Search code examples
cdoublebit-manipulationieee-754mantissa

bitwise splitting the mantissa of a IEEE 754 double? how to access bit structure,


(sorry, I'm coming up with some funny ideas... bear with me...)

Let's say I have a 'double' value, consisting of:

                 implicit
sign exponent    bit         mantissa
0    10000001001 (1).0011010010101010000001000001100010010011011101001100

representing 1234.6565 if I'm right.

I'd like to be able to access the fields of sign, exponent, implicit and mantissa separately as bits!, and manipulate them with bitwise operations like AND, OR, XOR ... or string operations like 'left', mid etc.

And then I'd like to puzzle a new double together from the manipulated bits.

e.g. setting the sign bit to 1 would make the number negative, adding or subtracting 1 to/from the exponent would double/halve the value, stripping all bits behind the position indicated by the recalculated (unbiased) value of the exponent would convert the value to an integer and so on.

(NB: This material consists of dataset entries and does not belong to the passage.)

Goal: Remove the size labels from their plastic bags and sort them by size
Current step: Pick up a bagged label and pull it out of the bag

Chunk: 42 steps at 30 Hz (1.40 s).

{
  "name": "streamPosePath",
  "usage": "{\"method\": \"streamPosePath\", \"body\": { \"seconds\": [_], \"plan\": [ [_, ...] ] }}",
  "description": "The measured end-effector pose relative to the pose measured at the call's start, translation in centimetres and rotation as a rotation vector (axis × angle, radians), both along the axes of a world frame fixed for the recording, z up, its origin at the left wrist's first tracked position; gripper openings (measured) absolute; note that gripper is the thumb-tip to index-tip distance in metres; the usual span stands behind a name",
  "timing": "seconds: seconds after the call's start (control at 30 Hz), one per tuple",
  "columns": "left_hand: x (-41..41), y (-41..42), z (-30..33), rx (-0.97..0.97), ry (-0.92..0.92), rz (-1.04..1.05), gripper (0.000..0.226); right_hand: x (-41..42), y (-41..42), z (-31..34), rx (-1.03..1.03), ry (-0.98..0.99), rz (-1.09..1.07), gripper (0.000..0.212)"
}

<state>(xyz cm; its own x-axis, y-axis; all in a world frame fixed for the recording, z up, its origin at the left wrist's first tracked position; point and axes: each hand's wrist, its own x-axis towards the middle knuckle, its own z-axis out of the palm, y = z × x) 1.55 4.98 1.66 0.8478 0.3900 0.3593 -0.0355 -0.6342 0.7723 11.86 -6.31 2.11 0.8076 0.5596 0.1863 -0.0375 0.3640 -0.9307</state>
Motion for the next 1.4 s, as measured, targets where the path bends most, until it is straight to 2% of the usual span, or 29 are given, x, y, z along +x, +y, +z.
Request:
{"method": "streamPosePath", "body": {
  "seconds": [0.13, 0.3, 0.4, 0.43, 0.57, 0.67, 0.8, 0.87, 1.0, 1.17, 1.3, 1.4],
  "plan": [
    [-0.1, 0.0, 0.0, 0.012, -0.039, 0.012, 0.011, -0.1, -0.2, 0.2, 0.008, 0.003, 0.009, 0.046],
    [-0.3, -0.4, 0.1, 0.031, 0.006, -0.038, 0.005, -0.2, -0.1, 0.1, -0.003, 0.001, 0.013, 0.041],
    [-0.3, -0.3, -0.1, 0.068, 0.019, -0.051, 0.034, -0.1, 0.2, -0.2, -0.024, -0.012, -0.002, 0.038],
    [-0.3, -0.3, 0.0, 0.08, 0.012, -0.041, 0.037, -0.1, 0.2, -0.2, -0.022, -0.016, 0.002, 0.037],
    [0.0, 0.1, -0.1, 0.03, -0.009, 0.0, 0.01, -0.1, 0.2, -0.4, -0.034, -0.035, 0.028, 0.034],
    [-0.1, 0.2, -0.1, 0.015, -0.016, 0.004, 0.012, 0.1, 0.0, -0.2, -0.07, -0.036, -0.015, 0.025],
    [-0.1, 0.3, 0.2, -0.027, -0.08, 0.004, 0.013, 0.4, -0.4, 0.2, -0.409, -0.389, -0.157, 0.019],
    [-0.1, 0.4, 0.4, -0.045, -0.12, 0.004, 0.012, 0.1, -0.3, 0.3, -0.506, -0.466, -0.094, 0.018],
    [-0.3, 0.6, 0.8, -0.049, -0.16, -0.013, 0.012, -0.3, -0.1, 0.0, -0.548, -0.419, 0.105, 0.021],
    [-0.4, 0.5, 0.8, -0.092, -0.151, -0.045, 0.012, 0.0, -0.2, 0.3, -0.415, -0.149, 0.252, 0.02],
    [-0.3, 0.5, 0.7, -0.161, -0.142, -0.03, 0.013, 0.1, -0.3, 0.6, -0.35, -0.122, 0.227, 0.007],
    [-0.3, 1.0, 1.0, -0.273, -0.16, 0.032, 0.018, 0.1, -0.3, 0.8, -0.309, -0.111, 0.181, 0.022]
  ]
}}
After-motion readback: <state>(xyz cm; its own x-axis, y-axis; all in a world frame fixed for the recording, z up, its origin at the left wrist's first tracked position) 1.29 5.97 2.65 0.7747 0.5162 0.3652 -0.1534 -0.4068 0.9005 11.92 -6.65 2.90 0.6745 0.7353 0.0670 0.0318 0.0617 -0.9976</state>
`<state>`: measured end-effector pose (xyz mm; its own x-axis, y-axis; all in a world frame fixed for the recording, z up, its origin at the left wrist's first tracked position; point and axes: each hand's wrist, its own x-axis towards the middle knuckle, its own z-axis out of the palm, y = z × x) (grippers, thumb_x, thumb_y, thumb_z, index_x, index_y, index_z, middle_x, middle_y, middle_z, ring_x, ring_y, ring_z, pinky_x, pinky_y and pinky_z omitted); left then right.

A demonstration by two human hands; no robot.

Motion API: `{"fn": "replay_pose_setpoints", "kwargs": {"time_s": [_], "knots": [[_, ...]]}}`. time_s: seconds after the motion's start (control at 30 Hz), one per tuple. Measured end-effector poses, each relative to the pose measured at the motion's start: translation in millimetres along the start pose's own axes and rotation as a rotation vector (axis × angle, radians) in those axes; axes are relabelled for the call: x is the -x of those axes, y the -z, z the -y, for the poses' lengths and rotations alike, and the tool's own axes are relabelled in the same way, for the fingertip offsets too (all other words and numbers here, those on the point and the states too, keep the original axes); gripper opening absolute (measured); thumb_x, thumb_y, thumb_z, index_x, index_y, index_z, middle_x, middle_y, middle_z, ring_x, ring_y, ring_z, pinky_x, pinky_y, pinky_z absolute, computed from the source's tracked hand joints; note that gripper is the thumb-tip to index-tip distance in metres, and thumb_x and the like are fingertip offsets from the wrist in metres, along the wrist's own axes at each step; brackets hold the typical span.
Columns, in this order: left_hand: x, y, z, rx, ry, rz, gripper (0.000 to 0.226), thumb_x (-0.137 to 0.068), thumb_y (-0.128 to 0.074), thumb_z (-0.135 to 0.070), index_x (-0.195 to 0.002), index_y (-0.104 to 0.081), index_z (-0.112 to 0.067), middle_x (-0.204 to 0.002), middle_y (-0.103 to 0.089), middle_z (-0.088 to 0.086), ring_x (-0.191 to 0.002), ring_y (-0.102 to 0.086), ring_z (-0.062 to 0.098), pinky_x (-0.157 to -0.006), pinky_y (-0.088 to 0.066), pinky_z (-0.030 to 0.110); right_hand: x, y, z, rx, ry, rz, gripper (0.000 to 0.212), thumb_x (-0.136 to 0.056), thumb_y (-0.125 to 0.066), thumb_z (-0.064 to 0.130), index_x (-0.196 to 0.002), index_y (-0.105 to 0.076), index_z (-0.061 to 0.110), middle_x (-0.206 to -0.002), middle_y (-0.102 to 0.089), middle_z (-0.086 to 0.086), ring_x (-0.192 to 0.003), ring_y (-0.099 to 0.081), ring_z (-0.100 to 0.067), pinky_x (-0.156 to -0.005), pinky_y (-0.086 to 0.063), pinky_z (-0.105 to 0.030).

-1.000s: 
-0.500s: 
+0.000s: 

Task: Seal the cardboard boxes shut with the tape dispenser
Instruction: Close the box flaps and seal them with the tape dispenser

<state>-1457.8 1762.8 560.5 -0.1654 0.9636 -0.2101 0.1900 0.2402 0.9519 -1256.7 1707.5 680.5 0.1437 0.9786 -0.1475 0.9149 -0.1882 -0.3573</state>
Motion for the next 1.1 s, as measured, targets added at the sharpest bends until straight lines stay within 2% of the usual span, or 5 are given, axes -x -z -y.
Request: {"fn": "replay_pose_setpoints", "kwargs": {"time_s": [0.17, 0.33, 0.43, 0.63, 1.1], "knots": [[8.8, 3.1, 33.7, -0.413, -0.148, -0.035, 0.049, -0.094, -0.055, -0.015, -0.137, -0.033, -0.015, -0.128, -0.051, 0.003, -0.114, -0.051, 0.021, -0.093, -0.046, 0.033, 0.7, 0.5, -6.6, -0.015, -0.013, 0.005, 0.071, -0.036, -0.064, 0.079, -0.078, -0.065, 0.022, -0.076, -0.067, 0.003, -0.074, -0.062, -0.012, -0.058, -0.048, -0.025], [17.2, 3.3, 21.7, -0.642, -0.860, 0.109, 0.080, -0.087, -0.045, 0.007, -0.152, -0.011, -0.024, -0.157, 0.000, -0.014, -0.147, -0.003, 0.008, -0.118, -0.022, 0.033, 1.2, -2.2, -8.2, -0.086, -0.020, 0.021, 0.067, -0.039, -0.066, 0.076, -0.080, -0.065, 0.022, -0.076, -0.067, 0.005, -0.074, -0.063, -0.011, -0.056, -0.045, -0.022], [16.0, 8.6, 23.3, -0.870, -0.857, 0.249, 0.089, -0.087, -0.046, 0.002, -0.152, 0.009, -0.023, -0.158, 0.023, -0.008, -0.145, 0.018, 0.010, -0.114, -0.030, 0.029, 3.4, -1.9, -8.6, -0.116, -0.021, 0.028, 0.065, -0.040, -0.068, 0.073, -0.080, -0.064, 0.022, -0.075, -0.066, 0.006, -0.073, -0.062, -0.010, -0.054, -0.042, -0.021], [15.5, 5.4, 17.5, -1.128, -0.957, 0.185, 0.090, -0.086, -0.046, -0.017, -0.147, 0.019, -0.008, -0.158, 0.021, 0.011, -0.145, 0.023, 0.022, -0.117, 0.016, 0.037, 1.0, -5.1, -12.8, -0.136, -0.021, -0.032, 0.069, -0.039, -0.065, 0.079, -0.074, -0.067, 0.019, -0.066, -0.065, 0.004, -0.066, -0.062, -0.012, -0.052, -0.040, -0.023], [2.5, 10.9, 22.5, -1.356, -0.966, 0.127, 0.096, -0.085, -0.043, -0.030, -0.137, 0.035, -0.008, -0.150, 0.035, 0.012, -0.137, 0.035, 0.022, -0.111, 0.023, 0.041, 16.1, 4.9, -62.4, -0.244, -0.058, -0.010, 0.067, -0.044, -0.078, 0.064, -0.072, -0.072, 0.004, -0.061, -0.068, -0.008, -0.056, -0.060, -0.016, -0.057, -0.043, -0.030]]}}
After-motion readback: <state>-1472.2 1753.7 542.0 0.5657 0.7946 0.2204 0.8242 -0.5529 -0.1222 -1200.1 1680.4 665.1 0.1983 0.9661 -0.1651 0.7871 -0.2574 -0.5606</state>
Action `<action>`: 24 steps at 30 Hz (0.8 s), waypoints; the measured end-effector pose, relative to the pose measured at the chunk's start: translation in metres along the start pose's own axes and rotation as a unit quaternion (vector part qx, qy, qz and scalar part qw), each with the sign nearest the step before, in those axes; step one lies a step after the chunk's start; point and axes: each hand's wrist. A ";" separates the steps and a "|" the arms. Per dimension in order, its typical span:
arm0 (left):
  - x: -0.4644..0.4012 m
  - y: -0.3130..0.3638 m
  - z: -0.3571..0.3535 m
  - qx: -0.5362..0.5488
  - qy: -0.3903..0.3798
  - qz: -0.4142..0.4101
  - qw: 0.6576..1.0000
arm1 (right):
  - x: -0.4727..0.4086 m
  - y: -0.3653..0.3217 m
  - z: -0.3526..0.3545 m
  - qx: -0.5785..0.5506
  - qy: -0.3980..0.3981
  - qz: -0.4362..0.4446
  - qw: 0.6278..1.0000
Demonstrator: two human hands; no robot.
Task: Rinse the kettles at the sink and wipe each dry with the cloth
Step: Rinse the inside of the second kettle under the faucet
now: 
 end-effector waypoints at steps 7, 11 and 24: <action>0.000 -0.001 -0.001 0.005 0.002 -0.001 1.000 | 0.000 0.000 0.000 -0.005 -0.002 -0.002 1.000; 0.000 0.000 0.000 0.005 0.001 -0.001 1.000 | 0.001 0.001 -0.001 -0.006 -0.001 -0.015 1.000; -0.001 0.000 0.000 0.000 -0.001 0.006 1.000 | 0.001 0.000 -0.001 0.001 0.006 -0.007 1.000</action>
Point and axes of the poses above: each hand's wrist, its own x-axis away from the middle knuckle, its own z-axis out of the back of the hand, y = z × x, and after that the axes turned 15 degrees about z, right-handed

Other tasks would/could be to find the last set bit, calculate how much it contributes to the value, check if the last bit is '1' (binary 'odd') or '0' (binary 'even') and the like.

I have seen similar in programs, just can't find it on the fly. I may remember something with 'reinterpret cast' or similar? I think there are libraries or toolkits or 'howtos' around which offer access to such, and hope here are reading people who can point me to such.

I'd like a solution near simple processor instructions and simple C code. I'm working in Debian Linux and compiling with gcc which was in by default.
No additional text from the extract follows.